34C’est sans doute cette exposition récurrente de toute la machinerie des Faux Saulniers qui explique le manque de lisibilité du feuilleton. Y est affiché ce qui, dans l’Histoire de l’abbé de Bucquoy, doit demeurer invisible. En plus de construire son enquête autour d’un livre manquant, Nerval met en évidence les possibles de son propre récit historique. Dans les Faux Saulniers, ces bifurcations, on l’a vu, ne sont ni des accidents notoires ni des détails du texte ; ce sont les éléments principaux du feuilleton, ceux à partir desquels se déploie un réseau d’histoires possibles. Et l’on n’aurait pas tort d’affirmer que c’est bien la présence excessive et presque envahissante de ces possibles, doublée par la recherche sinueuse d’un livre manquant, qui fait des Faux Saulniers un récit qu’il est difficile d’envisager comme un tout cohérent.
35Enfin, si Nerval tient son lecteur suspendu au(x) fil(s) de sa narration, c’est aussi en lui rappelant de manière incessante les principes de la vérité historique auxquels il est tenu de se plier. Ses réflexions sur l’historiographie et sur sa propre difficulté à suivre une démarche historienne font obstacle à la lecture de son récit. Elles ont ceci de gênant qu’elles entravent doublement le développement de la narration. Non seulement elles l’interrompent abruptement sous couvert de « montrer la sincérité de tout [un] travail » (p. 136), mais encore elles mettent au jour des enjeux historiographiques ordinairement peu visibles dans un roman historique ou dans un ouvrage d’histoire, si ce n’est peut-être en préface ou en notes de bas de page.
36On sait depuis Paul Ricœur que le récit d’un passé proche ou lointain, qu’il soit romanesque ou historique, est bien souvent une « configuration narrative »37 dans laquelle le lecteur s’engage par désir de découvrir ou de comprendre un événement ou un processus (même de longue durée). Or une grande partie des Faux Saulniers échappe à cette configuration. Le feuilleton d’enquête que met en place Nerval demeure en marge de l’histoire, comme il demeure en marge du roman. Il ne s’inscrit ni dans la vogue du roman historique qui apparaît en France dès les années 1820, ni dans les règles du savoir positif qui s’instituent dans les sciences historiques de cette même époque.
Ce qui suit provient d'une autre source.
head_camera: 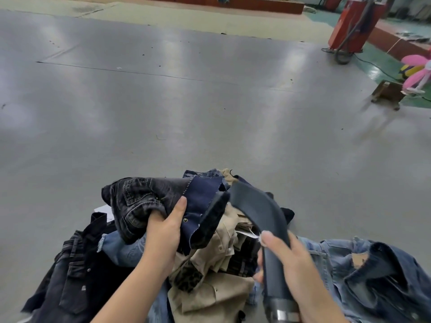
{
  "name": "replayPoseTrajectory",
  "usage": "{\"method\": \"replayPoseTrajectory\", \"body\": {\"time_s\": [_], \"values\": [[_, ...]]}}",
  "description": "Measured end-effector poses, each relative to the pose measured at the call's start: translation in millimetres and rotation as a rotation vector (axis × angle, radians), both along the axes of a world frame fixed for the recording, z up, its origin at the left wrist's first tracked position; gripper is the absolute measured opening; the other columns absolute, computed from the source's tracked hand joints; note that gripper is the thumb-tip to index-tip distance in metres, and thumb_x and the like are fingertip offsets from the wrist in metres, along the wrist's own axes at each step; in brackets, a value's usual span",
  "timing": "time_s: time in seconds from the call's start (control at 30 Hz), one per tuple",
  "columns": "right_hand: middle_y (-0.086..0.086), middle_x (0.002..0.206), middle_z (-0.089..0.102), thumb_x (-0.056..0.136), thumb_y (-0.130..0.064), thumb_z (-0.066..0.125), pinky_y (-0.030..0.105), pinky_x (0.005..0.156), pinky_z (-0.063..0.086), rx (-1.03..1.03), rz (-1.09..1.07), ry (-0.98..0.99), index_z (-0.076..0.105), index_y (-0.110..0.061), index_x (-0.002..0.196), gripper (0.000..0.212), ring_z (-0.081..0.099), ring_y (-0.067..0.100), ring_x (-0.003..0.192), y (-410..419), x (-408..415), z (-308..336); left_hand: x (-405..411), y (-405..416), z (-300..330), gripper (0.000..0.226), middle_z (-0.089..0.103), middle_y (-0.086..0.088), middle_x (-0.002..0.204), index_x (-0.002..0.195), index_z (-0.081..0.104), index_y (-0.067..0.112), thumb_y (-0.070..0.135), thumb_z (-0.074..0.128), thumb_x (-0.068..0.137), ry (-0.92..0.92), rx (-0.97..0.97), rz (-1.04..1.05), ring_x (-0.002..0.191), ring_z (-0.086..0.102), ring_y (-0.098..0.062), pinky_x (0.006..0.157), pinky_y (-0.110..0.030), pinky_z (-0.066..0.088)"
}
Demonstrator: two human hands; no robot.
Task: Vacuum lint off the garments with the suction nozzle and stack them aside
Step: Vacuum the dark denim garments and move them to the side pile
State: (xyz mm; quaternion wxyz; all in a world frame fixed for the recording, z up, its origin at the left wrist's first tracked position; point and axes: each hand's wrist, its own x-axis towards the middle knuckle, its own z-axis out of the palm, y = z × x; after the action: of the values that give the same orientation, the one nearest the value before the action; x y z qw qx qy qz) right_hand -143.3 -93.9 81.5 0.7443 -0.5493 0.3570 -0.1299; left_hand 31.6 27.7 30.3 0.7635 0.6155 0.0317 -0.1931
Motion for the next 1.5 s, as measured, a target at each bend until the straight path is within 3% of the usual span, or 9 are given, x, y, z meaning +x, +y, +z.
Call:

Il s’inscrit en fait dans une tension entre deux modes de représentation du passé, et maintient cette tension irrésolue. C’est en ce sens qu’on peut parler à son sujet d’une histoire au second degré. Nerval se tient à distance à la fois du passé qu’il imagine et de l’histoire qu’il veut produire. Il invite ses lecteurs à suivre les pérégrinations d’un « écrivain fantaisiste » qui enquête sur un personnage énigmatique. La recherche d’un document fantôme devient ainsi le pré-texte d’un plaidoyer pour l’imagination qui réside au cœur du travail historique.